Once I got home I called my friend and confronted him on the phone. He first denied my accusation, then broke down and told me he called her behind my back. He wasn’t sorry, just angry he got caught. I had a decision to make, what should I do with someone who betrayed my confidence? When you trust someone with matters of the heart, you are being vulnerable. I ended the friendship, and felt that I learned a valuable lesson. Say less, listen more. Many people will trust friends with all their secrets, and for most people this is not a problem. Over time you know when you can trust someone that has your best interests at heart. I have many clients who have shared that they have been betrayed and hurt with broken confidences. I have a saying, “whatever is whispered in secret, will be shouted from the rooftop”. I know some folks that if they can find someone that will listen, they will poor their hearts out openly and without a second thought. Sharing details that can destroy so many lives. Be extremely careful in what you tell others, expect what you say to be shared with others. If your someone who reveals secrets and betrays someone’s confidence, then you need to stop, here are some thoughts on how you can stop!
Ask yourself why
The first order of business is to ask yourself why you reveal secrets. Does it make you feel important or superior in some way? Does it make you feel like you have the inside scoop? Knowing your motivation can help you get a better grasp on the problem.

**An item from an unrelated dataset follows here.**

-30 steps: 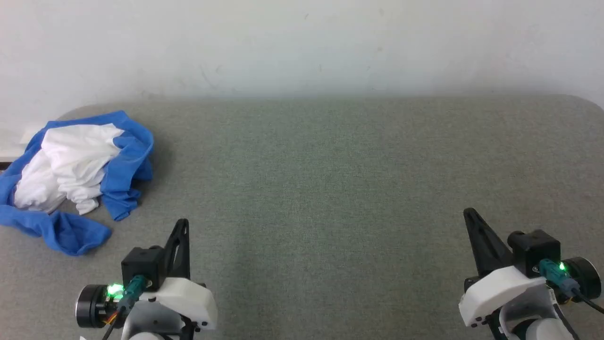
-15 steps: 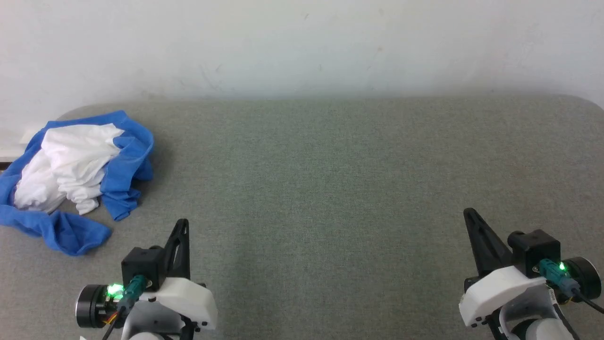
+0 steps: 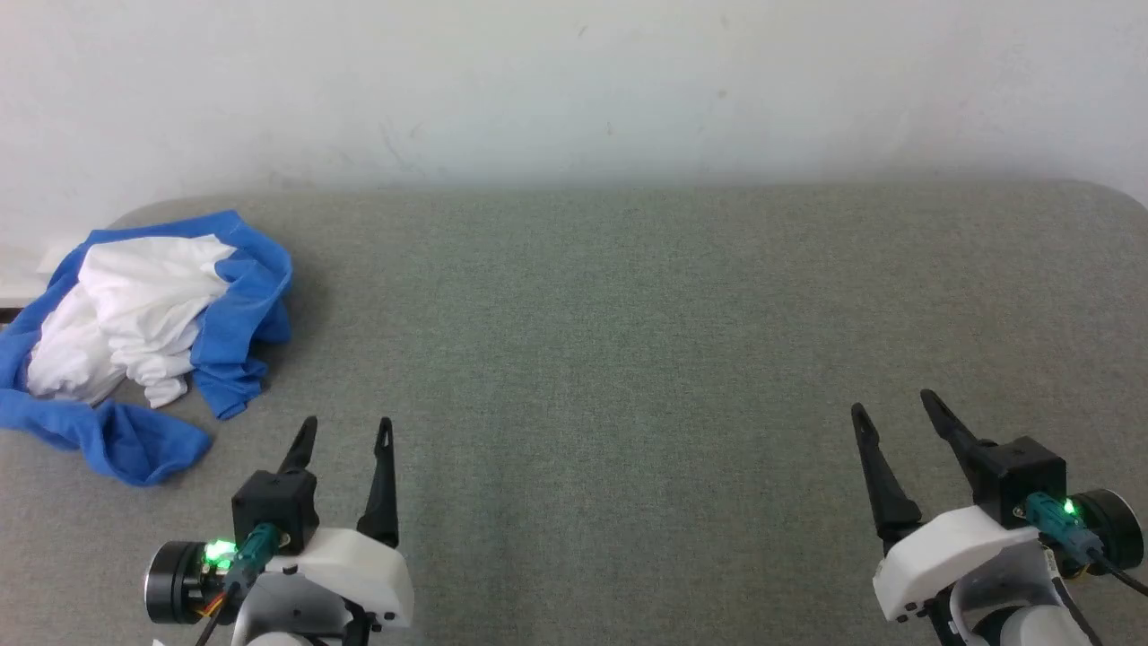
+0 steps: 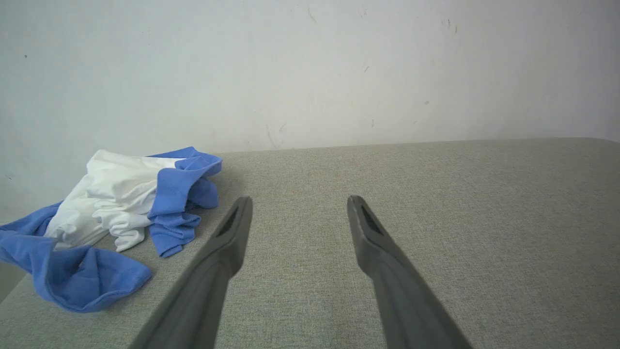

Consider the consequences.
Before revealing the next secret entrusted to you, consider the potential consequences. You could lose a good friend who trusted you. Is it really worth paying that high of a price? Certainly a friendship is more important than the satisfaction of gossiping.
Reward yourself for staying mum.
If you want to stop telling secrets, give yourself a reward every time you refrain from dishing the dirt on someone. Celebrate with a cappuccino or a pedicure. Pretty soon you’ll break the habit.
Realize that you’ll eventually be “found out”.
You may get by with revealing a secret one time, but it will eventually catch up with you. The person you tell will tell someone else and it will turn into hot gossip eventually getting back to the person who told you. Is it really worth it?
Put yourself in the other person’s place.
Before telling secret that someone relayed to you in confidence, put yourself in the other person’s place. How would you feel? Top stop telling secrets, show respect and empathy for the other person.
If you would like some help in dealing with personal issues in your life or the relationship that you’re in, you can contact Mike at 303.456.0555. If you need more information about the Professional Accountability Partner Program, call 303.456.0555 or go to contact Mike link to set up a free consultation appointment. Dr. Mike’s website is www.applicablecoaching.com all calls are confidential and your privacy is protected. Check out Mike’s blog at: https://applicablecoaching.com/blog/ I always welcome your thoughts and comments on today’s coaching article. Mike is also available for speaking engagements.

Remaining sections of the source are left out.